Also in the Boston Review:
Declassified government documents, many of them cited in the CAVR report [East Timor’s final report of the country’s Commission on Reception, Truth, and Reconciliation], reveal that Jakarta was sufficiently worried about how Western countries would react to its aggression that Suharto, Indonesia’s dictator, vetoed earlier plans to invade East Timor and launched the invasion only after consulting Australia, Britain, and the United States.
But the documents show that Washington—as well as London—had decided to effectively sacrifice East Timor well before the invasion. In March 1975, the U.S. ambassador in Jakarta recommended to his superiors a “general policy of silence” on the Suharto regime’s planned forceful takeover of what was then Portuguese Timor. He explained that Washington had “considerable interests” in Indonesia—what Richard Nixon once described as “by far the greatest prize in the Southeast Asian area”—but had “none” in East Timor.

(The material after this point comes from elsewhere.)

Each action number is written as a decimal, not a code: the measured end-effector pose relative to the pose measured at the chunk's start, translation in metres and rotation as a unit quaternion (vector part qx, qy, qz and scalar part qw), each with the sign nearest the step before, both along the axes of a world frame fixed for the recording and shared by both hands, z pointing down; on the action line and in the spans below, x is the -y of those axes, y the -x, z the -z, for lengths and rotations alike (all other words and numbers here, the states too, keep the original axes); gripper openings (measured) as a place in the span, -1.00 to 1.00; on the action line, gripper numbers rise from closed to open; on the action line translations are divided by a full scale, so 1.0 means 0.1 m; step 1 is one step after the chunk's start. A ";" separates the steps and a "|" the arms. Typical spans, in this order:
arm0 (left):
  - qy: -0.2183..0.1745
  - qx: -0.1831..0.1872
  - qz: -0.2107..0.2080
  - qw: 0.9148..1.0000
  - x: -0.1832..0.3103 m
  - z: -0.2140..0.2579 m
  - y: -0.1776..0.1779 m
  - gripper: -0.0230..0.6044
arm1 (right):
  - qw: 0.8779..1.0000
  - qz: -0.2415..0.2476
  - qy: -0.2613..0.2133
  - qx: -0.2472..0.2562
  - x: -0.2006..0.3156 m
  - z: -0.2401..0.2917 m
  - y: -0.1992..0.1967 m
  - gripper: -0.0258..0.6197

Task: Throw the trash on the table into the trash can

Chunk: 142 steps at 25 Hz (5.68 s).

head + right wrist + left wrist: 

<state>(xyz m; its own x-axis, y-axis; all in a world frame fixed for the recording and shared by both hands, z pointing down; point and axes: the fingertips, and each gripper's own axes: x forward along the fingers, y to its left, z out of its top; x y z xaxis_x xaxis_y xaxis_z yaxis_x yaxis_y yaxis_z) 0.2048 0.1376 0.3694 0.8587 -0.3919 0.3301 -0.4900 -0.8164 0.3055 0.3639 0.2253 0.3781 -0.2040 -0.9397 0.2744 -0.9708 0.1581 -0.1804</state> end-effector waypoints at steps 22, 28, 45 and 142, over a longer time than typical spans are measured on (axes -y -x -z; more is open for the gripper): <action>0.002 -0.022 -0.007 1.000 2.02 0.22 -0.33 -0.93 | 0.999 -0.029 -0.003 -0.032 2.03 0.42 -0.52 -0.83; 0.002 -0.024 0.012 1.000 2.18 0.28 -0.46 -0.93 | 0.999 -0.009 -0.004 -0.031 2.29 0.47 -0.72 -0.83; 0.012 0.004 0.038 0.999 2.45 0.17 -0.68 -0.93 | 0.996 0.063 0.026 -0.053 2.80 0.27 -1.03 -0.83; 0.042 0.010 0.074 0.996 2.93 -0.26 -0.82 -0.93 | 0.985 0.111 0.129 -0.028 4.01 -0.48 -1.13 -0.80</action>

President Gerald Ford and Secretary of State Henry Kissinger, well aware of the pending invasion, met with Suharto in Jakarta on December 6, 1975. Ford assured his Indonesian counterpart that with regard to East Timor, “We . . . will not press you on the issue. We understand . . . the intentions you have,” while Kissinger worried that “the use of U.S.-made arms could create problems.” The United States had supplied about 90 percent of Indonesia’s military equipment on the condition that it not be used for offensive purposes. Kissinger promised Suharto that the United States would not regard the invasion as an aggression, while expressing understanding for Indonesia’s “need to move quickly” and advising “that it would be better if it were done after we [he and Ford] returned [to the United States].” Some 14 hours after their departure, Indonesian forces invaded.
Such understanding—and the associated material support—continued, with few interruptions, until September 1999. The reason was largely economic: as a State Department spokesman explained in 1976, “We regard Indonesia as a friendly, non-aligned nation—a nation we do a lot of business with.”